Fulda (pf) – www.osthessen-zeitung.de

Die SG Barockstadt Fulda-Lehnerz kann das Heim-Derby am Freitagabend (19 Uhr) in der Johannisau gegen den Hünfelder SV nach zwei Erfolgen vor der spielfreien Woche ausgeruht und vor allem mit einer breiten Brust angehen. Trainer Sedat Gören warnt jedoch vor den Qualitäten des Aufsteigers und fordert von seiner Mannschaft volle Konzentration.

Die 0:1-Hinspielpleite unter Alfred Kaminski in der Rhönkampfbahn ist erst etwas mehr als drei Monate her, für die SG Barockstadt Fulda-Lehnerz vor dem Rückspiel aber kein großes Thema mehr: „Natürlich schaut man sich gewisse Punkte an, aber das ist Vergangenheit.
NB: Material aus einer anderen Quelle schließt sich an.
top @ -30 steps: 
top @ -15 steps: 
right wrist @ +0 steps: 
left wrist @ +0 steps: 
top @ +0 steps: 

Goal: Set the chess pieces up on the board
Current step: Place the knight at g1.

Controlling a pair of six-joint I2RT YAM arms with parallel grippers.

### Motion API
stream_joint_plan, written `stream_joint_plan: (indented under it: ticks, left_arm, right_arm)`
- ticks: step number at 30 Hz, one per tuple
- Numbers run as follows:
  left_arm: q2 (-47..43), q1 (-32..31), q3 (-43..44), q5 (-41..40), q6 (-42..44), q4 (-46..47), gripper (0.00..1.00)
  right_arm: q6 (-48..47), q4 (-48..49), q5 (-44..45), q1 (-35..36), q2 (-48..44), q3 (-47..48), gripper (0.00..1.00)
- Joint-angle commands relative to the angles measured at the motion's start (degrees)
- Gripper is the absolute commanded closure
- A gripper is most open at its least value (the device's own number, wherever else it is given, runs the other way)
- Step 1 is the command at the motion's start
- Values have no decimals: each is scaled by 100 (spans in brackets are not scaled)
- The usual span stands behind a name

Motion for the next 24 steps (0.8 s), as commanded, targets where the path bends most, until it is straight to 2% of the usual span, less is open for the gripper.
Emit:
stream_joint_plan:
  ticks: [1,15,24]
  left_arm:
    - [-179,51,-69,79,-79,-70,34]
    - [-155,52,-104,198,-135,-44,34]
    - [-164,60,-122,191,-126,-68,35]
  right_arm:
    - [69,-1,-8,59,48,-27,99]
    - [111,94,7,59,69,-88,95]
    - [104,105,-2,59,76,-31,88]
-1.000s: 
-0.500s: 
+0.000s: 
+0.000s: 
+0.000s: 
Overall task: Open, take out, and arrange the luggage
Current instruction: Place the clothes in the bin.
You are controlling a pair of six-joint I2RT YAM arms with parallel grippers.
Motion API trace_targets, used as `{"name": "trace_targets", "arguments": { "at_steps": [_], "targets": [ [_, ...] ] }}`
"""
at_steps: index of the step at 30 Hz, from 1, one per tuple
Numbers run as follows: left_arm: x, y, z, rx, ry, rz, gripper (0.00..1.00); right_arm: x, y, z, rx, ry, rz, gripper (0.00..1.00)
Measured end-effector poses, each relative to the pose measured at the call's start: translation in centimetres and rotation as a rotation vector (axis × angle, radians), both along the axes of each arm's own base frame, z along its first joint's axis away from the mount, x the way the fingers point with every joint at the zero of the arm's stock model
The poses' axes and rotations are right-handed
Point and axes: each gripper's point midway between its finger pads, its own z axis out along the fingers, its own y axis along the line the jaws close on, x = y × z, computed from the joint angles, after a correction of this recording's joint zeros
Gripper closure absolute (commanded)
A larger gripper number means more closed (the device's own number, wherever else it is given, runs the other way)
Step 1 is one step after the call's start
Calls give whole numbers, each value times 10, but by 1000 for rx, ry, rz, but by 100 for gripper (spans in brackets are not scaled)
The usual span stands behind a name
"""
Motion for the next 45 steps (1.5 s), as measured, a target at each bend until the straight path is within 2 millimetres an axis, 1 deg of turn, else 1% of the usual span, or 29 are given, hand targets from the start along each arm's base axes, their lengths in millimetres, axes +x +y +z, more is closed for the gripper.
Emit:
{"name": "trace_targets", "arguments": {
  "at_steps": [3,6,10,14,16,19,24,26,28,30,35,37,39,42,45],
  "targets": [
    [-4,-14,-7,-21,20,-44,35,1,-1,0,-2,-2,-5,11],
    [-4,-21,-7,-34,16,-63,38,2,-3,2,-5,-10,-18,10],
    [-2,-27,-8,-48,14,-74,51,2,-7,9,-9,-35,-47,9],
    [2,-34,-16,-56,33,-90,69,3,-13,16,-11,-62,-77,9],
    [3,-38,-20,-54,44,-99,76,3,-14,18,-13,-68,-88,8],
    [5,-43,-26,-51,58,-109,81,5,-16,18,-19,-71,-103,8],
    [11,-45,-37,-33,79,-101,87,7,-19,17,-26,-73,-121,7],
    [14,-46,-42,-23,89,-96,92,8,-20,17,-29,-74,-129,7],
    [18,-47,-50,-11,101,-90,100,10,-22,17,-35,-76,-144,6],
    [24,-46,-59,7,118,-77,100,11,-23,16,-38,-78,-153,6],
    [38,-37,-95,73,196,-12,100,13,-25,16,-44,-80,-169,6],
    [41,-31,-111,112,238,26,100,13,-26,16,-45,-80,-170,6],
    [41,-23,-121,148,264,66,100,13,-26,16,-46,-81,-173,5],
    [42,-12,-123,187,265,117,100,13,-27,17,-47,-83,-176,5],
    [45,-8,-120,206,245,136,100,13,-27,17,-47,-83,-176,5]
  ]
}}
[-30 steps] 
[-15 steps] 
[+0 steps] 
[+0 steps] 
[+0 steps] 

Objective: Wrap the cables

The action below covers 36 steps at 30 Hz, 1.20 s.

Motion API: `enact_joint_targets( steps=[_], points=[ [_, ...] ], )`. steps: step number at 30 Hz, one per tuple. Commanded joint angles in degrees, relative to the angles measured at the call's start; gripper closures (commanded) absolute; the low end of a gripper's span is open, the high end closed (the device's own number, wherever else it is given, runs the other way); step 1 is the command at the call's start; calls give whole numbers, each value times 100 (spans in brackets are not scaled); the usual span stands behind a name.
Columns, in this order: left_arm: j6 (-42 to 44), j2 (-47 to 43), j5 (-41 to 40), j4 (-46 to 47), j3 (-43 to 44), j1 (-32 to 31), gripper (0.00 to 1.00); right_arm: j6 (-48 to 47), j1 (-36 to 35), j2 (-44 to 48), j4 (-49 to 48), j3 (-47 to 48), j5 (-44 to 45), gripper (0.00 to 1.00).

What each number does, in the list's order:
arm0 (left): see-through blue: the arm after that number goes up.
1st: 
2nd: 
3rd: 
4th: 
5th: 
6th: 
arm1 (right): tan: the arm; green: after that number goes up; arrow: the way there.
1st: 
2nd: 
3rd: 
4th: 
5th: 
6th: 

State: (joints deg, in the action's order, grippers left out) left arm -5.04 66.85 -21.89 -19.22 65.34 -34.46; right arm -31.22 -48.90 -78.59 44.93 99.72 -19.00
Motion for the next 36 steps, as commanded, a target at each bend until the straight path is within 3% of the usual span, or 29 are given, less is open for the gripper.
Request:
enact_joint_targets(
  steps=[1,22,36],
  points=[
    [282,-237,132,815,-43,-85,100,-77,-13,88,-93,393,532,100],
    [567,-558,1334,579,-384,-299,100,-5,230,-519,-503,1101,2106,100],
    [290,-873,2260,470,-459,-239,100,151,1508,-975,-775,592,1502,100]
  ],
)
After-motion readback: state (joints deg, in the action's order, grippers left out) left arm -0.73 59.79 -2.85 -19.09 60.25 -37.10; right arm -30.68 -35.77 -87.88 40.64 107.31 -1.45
Wir müssen nach vorne schauen“, stellt Trainer Sedat Gören klar, der aber weiß, dass auf sein Team auch im heimischen Stadion eine harte Nuss wartet: „Das wird kein einfaches Spiel. Wir wissen, dass Hünfeld alles reinwerfen und versuchen wird, um etwas mitzunehmen. Aber wir wollen natürlich gewinnen, da brauchen wir gar nicht drumherum reden“.

Am vergangenen Wochenende war die SGB spielfrei, mit den zahlreichen Einheiten seit dem 5:1-Sieg in Neu-Isenburg zeigt sich Gören in Vorbereitung auf das Derby voll zufrieden: „Wir haben gut trainiert und legen den Fokus voll auf das Spiel“, macht der Coach deutlich. Dennoch sind unter der Woche wieder unverhoffte personelle Baustellen aufgetreten: Matija Poredski nach Wiederaufnahme des Mannschaftstrainings umgeknickt, Keeper Kenan Mujezinovic dagegen auf die Schulter gefallen, auch Backup Tobias Wolf plagt sich noch mit Knöchelschmerzen herum. Dominik Crljenec ist ebenfalls mit Patellasehnenproblemen höchst fraglich, Marius Strangl steht jedoch immerhin wieder im Kader. „Wir werden noch das Abschlusstraining abwarten und sehen, wie der Ist-Zustand ist“, kündigt Gören an.

Der SGB-Trainer kennt die Hünfelder nicht nur aus der abgelaufenen Verbandsliga-Runde, als er mit der Lehnerzer zweiten Mannschaft zweimal knapp gegen den späteren Meister verlor. Auch 2016 spielte er schon mit der TSV-Reserve in Hünfeld – und gewann dabei furios mit 5:1. „Jetzt ist es aber eine ganz andere Situation, das kann man überhaupt nicht vergleichen. Wir wissen um die Stärke des Gegners, dass sie für Überraschungen sorgen können. Das Spiel muss erstmal gespielt werden, man muss alles zusammenbringen. Du musst vorbereitet und 100 Prozent bei der Sache sein, und das müssen wir versuchen“, warnt Gören. Bei einer Niederlage würde der Vorsprung der Barockstädter auf den HSV bis auf einen Zähler schrumpfen, mit einem weiteren Derbysieg im Stadion wie schon beim 4:2 gegen Flieden könnte die SGB jedoch zumindest über Nacht im besten Fall auf Platz fünf vorrücken.

 

Kapitäne im Duell

Ein besonders Duell auf dem Platz ist das der Kapitäne Patrick Schaaf und Julian Rohde. Beide sind gut befreundet, unternehmen besonders neben dem Platz einiges, doch schätzen sich genauso als Fußballer: „Es hat maßgeblichen Anteil an den Leistungen, die sie abrufen. Er ist ein guter Fußballer, hat einen guten linken Fuß und bringt gute Standards, da müssen wir aufpassen“, lobt SGB-Spielführer Schaaf seinen Kumpel, für den es als Ex-Lehnerzer das erste Heimspiel im Stadion unter Flutlicht ist: „Ich denke, dass wir damit gut zurechtkommen werden. Wir haben aus dem Hinspiel noch was gutzumachen, wobei wir nicht besonders auf eine Revanche aus sind, weil wir grundsätzlich jedes Spiel gewinnen wollen“, betont der 29-Jährige, der im Hinspiel keinen unverdienten Hünfelder Sieg gesehen hat, „aber das hätte auch anders ausgehen können“.